American actor (born 1990)

Matthew James Shively Jr. (born September 15, 1990) is an American actor best known for his role as Ryan Laserbeam on the Nickelodeon television series True Jackson, VP. Beginning in June 2011, he began appearing on two more Nickelodeon shows: Winx Club as Sky and The Troop as Kirby. He co-starred in the ABC television program The Real O'Neals which debuted on March 8, 2016.

==Early life==
Shively was born in Hanford, California.
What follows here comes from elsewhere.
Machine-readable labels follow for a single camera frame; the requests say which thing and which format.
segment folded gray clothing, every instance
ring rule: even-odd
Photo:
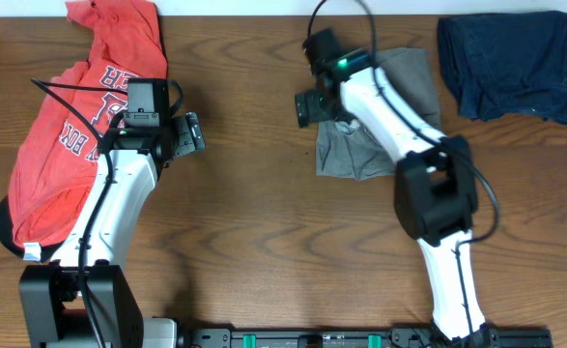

He became interested in acting in the fourth grade after seeing Shia LaBeouf on the television program Even Stevens, and LaBeouf remains his inspiration for acting. He has been a long-time fan of the Canadian television show Degrassi: The Next Generation. He also had a band with his good friend Sterling Knight named Connecting Channels.

==Career==
Shively had a minor part in the 2007 film Rattle Basket, and another small part on an episode of Zoey 101. He auditioned several times for the part of Ryan on True Jackson, VP, and was told he didn't get it. He was called back two weeks later, tested for the role, and won the part. The show received positive reviews. He voiced Crown Prince Sky on Nickelodeon's Winx Club and in two movies based on the series: Winx Club: The Secret of the Lost Kingdom and Winx Club 3D: Magical Adventure. Shively joined the cast of The Troop in its second (and final) season as the character Kirby Bancroft-Cadworth III.

Shively's film career began in 2011, when he was cast in a minor role in the horror comedy April Apocalypse. Shively played one of the leads in the horror film Paranormal Activity 4. The film was released October 18, 2012. Justin Lowe, writing for the Associated Press, called Shively "likable enough", while generally panning the film. Rafer Guzman of Newsday agreed. Andy Webster of the New York Times found Shively's performance "delightful" and generally praised the picture. Shively co-starred in the comedy Noobz, which was released in theaters in late January 2013. He played one of four geeky friends who attempt to win a video gaming contest.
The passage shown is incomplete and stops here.